294 F.3d 844, 2002 WL 1339103
CourtCourt of Appeals for the Seventh Circuit
DecidedJune 20, 2002
Docket01-1752
StatusPublished
Cited by2 cases

This text of 294 F.3d 844 (Northern Illinois Steel Supply Co. v. Secretary of Labor) is published on Counsel Stack Legal Research, covering Court of Appeals for the Seventh Circuit primary law. Counsel Stack provides free access to over 12 million legal documents including statutes, case law, regulations, and constitutions.

Bluebook
Northern Illinois Steel Supply Co. v. Secretary of Labor, 294 F.3d 844, 2002 WL 1339103 (7th Cir. 2002).

Opinion

HARLINGTON WOOD, JR., Circuit Judge.

Northern Illinois Steel Supply Company (“NIS”) is a small, 1 family-owned business that sells prime domestic steel products, including pipes, tubing, bars, plates, and beams, to businesses and individuals in Northern Illinois and Indiana. One of NIS’s customers is Vulcan Material Company (“Vulcan”). Vulcan operates a limestone extraction and crushing operation (“the Quarry”) in Romeoville, Illinois. The Quarry is a mine subject to the jurisdiction of the Mine Safety and Health Administration (“MSHA”). In the present action, NIS is contesting a citation for a violation of the Federal Mine Safety and Health Act of 1977 (“the Mine Act”), 30 U.S.C. § 801 et seq., that was issued by MSHA to an NIS driver during a delivery of steel to Vulcan. Both an Administrative Law Judge (“ALJ”) and the Federal Mine Safety and Health Review Commission (“the Commission”) held that the citation should be enforced. NIS then filed a timely Petition for Review of the Commission’s order in this court.

I. BACKGROUND

When Vulcan wants to purchase steel, it contacts NIS and places an order. NIS then delivers the steel to the Quarry on flatbed trucks driven by NIS employees. NIS does not charge Vulcan for delivery of the steel. When steel is loaded onto a flatbed at the NIS plant, it is secured to the truck by wire ropes or metal chains which are tightened with a winch-like device. The load is also surrounded by a metal sling or lifting chain, which allows the steel to be lifted onto and off of the flatbed.

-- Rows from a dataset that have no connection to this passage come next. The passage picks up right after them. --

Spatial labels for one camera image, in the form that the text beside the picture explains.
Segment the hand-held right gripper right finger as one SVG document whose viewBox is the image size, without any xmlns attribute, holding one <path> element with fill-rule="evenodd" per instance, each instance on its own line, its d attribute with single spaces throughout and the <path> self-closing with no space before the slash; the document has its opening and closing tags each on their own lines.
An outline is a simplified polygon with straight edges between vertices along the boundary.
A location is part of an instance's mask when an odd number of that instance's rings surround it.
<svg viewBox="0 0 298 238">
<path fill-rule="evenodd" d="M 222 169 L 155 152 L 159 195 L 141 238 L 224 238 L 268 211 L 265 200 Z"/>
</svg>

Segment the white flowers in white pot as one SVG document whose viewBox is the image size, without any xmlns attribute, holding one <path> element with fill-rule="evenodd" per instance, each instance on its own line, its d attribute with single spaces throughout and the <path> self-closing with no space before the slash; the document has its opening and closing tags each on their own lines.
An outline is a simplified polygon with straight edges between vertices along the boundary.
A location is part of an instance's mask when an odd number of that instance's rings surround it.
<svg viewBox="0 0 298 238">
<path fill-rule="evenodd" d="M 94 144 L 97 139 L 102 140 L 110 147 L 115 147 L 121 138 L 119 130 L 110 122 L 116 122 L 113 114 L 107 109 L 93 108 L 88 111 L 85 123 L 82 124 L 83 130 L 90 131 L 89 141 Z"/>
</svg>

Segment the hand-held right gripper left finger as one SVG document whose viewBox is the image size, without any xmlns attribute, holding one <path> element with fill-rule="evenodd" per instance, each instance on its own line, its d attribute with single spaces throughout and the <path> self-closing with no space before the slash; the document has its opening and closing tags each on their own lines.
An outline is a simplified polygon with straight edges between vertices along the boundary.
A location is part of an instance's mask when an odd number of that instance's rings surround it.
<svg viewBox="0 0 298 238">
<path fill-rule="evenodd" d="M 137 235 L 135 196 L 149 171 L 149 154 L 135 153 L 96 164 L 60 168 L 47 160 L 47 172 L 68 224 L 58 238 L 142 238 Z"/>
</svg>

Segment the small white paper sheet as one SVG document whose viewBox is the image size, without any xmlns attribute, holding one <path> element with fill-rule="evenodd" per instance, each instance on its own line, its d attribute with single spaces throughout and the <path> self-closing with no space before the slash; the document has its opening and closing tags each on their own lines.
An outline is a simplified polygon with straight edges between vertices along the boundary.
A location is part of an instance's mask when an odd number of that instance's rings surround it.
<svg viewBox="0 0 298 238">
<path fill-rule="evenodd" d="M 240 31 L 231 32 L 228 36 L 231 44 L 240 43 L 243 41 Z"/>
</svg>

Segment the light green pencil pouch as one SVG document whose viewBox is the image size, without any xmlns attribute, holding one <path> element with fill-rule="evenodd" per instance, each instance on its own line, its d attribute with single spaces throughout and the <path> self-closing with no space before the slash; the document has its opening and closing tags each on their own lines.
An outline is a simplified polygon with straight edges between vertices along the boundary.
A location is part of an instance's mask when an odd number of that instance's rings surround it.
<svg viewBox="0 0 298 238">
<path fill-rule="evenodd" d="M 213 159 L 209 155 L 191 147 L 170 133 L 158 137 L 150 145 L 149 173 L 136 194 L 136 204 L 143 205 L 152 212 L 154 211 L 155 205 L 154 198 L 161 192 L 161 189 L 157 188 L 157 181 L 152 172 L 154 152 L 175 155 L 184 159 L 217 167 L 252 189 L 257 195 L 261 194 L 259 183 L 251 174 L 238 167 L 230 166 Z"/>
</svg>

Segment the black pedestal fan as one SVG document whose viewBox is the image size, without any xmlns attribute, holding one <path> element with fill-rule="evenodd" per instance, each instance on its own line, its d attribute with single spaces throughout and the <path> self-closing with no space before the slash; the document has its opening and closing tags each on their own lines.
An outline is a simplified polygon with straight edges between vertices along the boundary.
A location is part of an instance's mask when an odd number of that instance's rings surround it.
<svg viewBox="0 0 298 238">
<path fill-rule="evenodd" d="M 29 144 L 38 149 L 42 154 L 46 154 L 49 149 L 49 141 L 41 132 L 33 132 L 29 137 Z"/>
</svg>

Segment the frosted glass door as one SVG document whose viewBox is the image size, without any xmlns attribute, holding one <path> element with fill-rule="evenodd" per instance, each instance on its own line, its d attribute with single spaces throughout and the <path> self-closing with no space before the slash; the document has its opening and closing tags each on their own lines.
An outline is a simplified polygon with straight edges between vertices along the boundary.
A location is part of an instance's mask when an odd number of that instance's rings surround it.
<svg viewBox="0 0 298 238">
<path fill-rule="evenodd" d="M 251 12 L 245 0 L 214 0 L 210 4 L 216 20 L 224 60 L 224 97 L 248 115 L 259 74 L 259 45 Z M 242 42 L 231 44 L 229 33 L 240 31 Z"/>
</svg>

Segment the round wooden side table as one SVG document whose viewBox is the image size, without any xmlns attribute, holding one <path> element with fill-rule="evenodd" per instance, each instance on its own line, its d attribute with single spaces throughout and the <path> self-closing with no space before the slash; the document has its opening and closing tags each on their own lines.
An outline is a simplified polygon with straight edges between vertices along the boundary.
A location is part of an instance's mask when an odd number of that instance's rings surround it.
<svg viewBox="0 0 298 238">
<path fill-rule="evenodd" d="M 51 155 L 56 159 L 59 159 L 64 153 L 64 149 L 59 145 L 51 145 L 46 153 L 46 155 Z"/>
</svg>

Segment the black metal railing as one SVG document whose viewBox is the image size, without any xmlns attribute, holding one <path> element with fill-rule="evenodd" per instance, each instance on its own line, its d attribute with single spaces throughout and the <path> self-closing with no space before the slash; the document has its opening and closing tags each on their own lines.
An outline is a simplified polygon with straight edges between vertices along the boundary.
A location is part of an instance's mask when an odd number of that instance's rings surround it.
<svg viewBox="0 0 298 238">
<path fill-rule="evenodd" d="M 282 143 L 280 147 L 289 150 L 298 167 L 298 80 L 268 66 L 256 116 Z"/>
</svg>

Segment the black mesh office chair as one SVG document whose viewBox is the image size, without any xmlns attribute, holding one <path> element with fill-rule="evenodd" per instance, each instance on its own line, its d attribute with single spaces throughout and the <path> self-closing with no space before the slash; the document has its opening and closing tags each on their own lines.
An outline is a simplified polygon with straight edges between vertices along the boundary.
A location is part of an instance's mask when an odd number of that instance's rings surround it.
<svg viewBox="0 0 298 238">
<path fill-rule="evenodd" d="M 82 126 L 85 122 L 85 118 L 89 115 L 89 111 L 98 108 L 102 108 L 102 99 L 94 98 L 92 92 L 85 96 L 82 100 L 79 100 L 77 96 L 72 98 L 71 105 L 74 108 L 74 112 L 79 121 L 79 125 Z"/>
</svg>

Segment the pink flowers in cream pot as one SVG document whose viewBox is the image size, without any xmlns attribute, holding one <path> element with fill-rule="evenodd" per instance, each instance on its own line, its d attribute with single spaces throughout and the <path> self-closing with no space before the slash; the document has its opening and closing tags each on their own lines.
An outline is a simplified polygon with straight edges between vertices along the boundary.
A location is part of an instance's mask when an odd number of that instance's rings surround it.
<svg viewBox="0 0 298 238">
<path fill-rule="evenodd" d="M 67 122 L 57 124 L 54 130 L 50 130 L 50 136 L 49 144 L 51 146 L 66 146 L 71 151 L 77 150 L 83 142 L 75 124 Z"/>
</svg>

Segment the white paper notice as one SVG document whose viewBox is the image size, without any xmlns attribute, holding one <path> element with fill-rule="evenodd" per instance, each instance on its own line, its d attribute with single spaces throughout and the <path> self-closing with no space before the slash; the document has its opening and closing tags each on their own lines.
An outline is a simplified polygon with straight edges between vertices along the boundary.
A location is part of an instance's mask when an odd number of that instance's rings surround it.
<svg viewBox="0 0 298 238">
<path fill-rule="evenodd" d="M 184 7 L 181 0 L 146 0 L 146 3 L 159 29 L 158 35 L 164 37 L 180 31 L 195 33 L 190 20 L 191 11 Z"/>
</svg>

When the NIS drivers reach the Quarry with a delivery for Vulcan, they drive their trucks down an access road to the delivery point. The delivery point varies and is usually near the project where the steel is going to be used. Once a truck reaches its delivery point, the steel is unloaded using Vulcan owned and operated equipment, including cranes with hoists, forklifts, and loaders. At the time the citation in question was issued, NIS and Vulcan had been involved in a business relationship for approximately two years. Prior to the issuance of the citation, the 'NIS drivers usually facilitated the unloading of the steel by loosening the wire ropes or metal chains securing the load to the truck. On “rare occasions,” estimated to be ten to fifteen percent of the time, the NIS driver would also guide the hook of a crane hoist into the lifting chain, an action known as “rigging” the load. It was estimated that NIS made deliveries to the Quarry once or twice a week, and the parties stipulated that the drivers spent approximately twenty to thirty minutes at the Quarry in connection with each delivery.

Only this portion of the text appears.